Once you’re connected, you will need to locate your bootloader’s binary file. Click the “browse” button next to the “Source” field, and browse to where you put your bootloader.
Now hit program, and wait for the board to be programmed! Once that’s done, you can close MPLAB X IPE and remove the ICSP programmer.
Switching to Arduino IDE
At this point, your board is almost ready to be programmed by the Arduino IDE, you just need to unplug it from power, and plug it back in again. If you used the uC32 update sketch to make your uC32 ready for Arduino IDE, you also have to power cycle your board before you can use Arduino. This is true for all chipKIT boards, and you’ll need to power cycle it this way whenever you switch from Arduino to MPIDE or back.

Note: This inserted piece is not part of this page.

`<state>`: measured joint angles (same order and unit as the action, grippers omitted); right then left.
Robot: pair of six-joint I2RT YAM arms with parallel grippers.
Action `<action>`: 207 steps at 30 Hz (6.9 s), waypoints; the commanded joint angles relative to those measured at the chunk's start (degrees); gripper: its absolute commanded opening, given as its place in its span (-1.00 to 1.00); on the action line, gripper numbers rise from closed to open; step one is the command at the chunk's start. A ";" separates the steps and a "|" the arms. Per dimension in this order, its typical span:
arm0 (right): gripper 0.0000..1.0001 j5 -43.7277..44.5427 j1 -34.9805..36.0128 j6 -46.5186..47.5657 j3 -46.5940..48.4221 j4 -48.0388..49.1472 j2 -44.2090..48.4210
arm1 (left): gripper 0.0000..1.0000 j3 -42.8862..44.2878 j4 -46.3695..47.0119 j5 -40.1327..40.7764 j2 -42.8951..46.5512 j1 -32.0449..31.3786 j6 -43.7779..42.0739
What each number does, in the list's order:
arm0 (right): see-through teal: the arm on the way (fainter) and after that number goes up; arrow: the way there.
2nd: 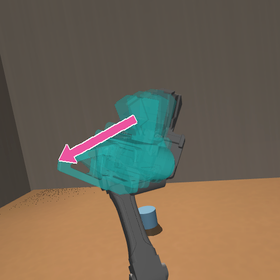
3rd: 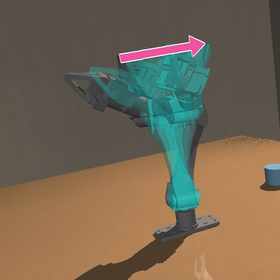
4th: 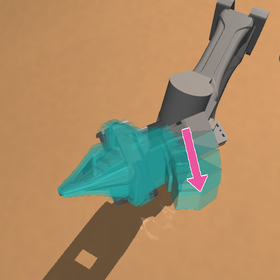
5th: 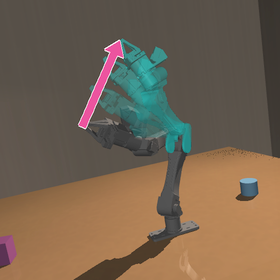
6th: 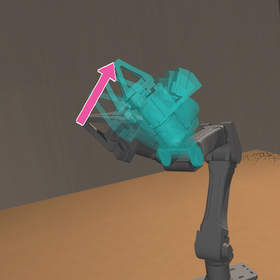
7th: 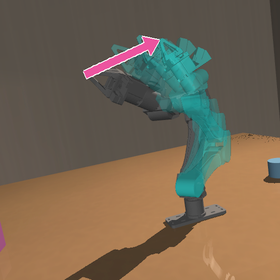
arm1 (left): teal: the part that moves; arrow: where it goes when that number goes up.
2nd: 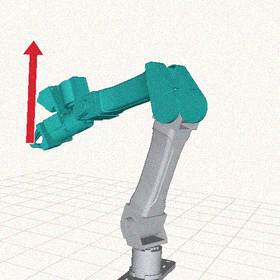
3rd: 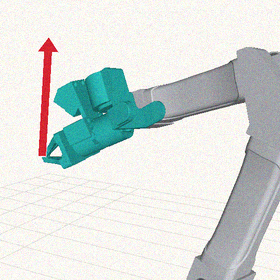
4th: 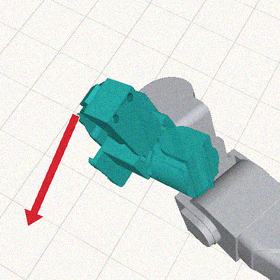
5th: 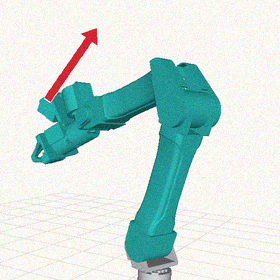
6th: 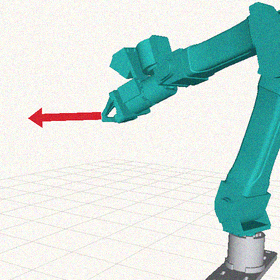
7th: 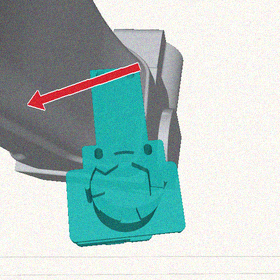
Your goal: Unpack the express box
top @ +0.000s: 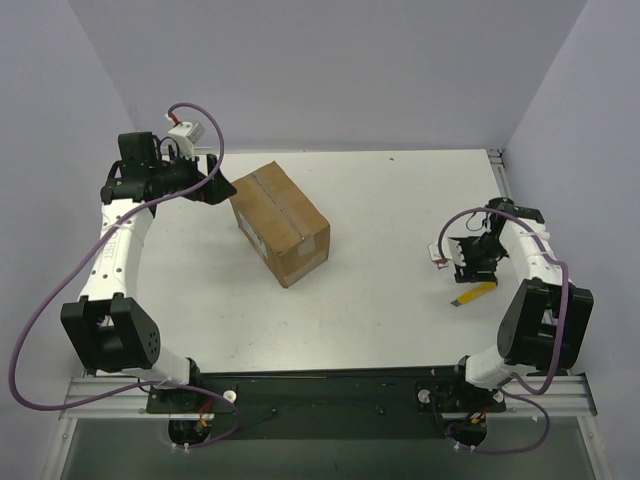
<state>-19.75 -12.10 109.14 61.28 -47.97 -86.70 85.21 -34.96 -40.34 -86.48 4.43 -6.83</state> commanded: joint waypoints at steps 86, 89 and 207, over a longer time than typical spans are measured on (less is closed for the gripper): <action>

The reason for this is tied to how the FTDI chip in these boards connects to the programmers used by Arduino and MPIDE. Arduino (more specifically the chipKIT Core) uses a program called PIC32Prog to program the PIC32 microchip on our boards, while MPIDE uses AVRDude.

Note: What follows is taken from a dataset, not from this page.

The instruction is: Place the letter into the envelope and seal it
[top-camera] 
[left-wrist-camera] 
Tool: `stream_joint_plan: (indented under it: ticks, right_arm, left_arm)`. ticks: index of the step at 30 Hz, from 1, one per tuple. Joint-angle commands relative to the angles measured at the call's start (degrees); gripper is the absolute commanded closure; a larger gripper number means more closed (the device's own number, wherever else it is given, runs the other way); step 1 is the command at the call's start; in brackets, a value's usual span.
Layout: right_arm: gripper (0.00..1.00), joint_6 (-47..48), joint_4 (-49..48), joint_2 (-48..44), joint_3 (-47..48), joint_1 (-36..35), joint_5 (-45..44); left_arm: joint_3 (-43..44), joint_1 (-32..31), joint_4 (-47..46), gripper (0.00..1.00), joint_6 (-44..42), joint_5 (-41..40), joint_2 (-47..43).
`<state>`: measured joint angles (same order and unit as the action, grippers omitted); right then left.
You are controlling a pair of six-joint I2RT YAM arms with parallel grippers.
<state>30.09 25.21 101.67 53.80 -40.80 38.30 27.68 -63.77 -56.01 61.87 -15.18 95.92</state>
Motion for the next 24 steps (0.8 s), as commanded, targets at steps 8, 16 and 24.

When PIC32Prog, or AVRDude begin programming the board, they set the FTDI chip to a state that prevents the other from initializing properly. Furthermore, the reset button on chipKIT boards will reset the microcontroller, but not the FTDI chip, which is where the malfunction occurs.
In order to get a board-wide power cycle, you have to unplug the board.
Now, it’s true that the latest version of the chipKIT Core comes with a newer version of PIC32Prog that fixes some of the problems that cause this glitch to happen. That means that with the latest version of Arduino IDE and chipKIT Core, it should be possible to switch back and forth without issue. However, we don’t know if these new versions have introduced new behavior that causes problems or not.
Either way, it’s simple enough to power cycle between MPIDE and Arduino, and will probably save headaches in the long run.
That about wraps it up for my tutorials on MPIDE and Arduino. They’re both extremely useful tools with their own strengths and weaknesses, and knowing how to use both can be a great advantage! Hopefully you found my these guides useful!